Circuit Analysis: Mesh, Node Laws, and Passive Elements

Mesh Law

The principle of conservation of energy is applied to circuits through the Mesh Law. Connect a series circuit of three resistors and check that the sum of voltages (measured in each) coincides with the voltage at the terminals from the source. The algebraic sum of all potential differences over a closed path (mesh) in the circuit is zero. That is, Σ ΔV = 0 for a closed course. This theorem is simply a particular way of stating the Principle of Conservation of Energy in electrical circuits, which can be explained from the potential difference defined in terms of work and energy.

Node Law

The principle of conservation of electric charge is expressed through the Node Law. A node is a point where the circuit is divided into branches, but can be considered a node at any point where at least one conductor arrives and at least one departs. In any node, the algebraic sum of the currents must be zero. This theorem, also known as KCL, is simply the statement of the principle of conservation of charge (I₁ - I₂ - I₃ = 0).

Passive Element Characteristics

The characteristic of an element is given by the intensity function f(tension) for the same. To get the same element, it is subjected to various voltage values, and the recorded intensities traversing it are used to build the table of values V/I, which is then graphed.

Diode

A diode is a semiconductor that allows the passage of electric current in one direction, with characteristics similar to a switch. In simple terms, the characteristic curve of a diode (IV) consists of two regions: below a certain potential difference, it behaves like an open circuit (not conducting), and above it, as a closed circuit with very small electrical resistance.

Resistor

A resistor is an electronic component designed to introduce a specific electrical resistance between two points in a circuit. In other cases, such as plates, heaters, etc., resistors are used to produce heat by exploiting the Joule effect. Technicians often use the term resistor to mean more resistance.

Ohm's Law

The intensity of electric current passing through a conductor in a circuit is directly proportional to the voltage applied to its ends and inversely proportional to the resistance of the conductor. Mathematically, this law is expressed as follows: I = V/R, so V = IR, where:

• V is the voltage applied to the ends of the conductor (in volts, V)
• R is the resistance of the conductor (in ohms, Ω)
• I is the amount of current flowing through the conductor (in amperes, A)

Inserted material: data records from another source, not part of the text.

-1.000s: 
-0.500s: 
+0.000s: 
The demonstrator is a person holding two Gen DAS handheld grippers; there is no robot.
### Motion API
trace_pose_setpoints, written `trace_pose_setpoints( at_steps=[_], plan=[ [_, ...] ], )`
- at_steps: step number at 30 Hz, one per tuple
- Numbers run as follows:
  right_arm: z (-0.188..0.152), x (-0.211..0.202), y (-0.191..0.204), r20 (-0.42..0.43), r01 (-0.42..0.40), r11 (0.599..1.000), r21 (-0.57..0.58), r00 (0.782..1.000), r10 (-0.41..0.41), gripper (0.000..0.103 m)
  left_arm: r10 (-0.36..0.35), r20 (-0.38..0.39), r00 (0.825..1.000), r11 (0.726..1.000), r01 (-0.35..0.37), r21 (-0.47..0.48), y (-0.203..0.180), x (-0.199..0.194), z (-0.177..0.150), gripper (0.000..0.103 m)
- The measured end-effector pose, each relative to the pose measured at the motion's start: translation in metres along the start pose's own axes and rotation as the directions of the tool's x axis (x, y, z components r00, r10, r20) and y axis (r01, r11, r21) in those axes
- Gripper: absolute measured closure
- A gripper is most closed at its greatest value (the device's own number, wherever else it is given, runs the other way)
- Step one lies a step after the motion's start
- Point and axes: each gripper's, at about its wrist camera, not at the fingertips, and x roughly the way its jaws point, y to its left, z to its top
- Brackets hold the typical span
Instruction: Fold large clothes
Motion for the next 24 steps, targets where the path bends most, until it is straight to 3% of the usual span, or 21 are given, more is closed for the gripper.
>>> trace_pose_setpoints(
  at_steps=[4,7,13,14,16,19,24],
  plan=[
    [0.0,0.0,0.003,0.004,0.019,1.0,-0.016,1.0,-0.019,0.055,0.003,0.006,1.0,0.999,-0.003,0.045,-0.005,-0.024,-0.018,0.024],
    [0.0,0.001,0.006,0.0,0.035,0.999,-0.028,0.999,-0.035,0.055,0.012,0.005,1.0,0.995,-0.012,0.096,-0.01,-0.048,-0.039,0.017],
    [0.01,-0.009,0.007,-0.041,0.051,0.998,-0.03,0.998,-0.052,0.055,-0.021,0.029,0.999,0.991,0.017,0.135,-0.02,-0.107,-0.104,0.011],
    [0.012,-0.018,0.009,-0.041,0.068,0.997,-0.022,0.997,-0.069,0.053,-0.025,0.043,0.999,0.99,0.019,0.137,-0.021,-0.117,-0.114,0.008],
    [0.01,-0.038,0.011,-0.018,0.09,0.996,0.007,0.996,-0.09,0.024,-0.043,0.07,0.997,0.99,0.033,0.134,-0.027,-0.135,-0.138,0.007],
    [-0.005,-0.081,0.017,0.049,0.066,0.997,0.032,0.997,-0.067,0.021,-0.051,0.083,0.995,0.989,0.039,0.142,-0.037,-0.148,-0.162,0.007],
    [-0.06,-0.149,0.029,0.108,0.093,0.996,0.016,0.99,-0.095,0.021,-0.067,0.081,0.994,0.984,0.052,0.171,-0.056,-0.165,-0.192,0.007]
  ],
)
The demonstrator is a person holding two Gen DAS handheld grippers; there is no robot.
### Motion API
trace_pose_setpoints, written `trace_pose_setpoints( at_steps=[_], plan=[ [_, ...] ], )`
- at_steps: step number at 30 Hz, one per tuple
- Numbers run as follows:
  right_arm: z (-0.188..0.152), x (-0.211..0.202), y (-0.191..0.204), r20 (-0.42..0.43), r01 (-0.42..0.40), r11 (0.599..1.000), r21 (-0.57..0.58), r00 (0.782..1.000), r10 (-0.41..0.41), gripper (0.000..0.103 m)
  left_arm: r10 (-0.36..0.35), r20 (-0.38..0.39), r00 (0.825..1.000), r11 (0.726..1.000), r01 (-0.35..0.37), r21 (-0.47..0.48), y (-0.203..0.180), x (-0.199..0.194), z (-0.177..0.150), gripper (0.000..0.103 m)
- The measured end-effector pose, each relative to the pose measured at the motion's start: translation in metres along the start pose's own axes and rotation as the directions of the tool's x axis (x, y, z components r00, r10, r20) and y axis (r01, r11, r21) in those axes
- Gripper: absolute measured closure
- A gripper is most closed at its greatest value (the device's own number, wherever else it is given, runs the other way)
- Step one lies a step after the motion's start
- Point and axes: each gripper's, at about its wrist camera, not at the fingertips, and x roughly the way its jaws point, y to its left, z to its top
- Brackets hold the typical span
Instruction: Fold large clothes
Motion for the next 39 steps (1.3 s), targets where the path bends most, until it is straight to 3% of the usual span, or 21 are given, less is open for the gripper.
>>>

Solving for the resistance from the mathematical expression of Ohm's law, we have: R = V/I. Based on Ohm's law, the unit of electrical resistance is defined as follows: the resistance of a conductor is 1 ohm if a current of one ampere flows when a potential difference of one volt is maintained across the resistance. R (in ohms) = V (in volts) / I (in amperes), that is, 1Ω = V/A.

Note that the law has some limitations:

1. It can be applied to metals but not to coal or materials used in transistors.
2. When using this law, remember that the resistance changes with temperature, as all materials are heated by the passage of current.
3. Some alloys are better conductors in one direction than another.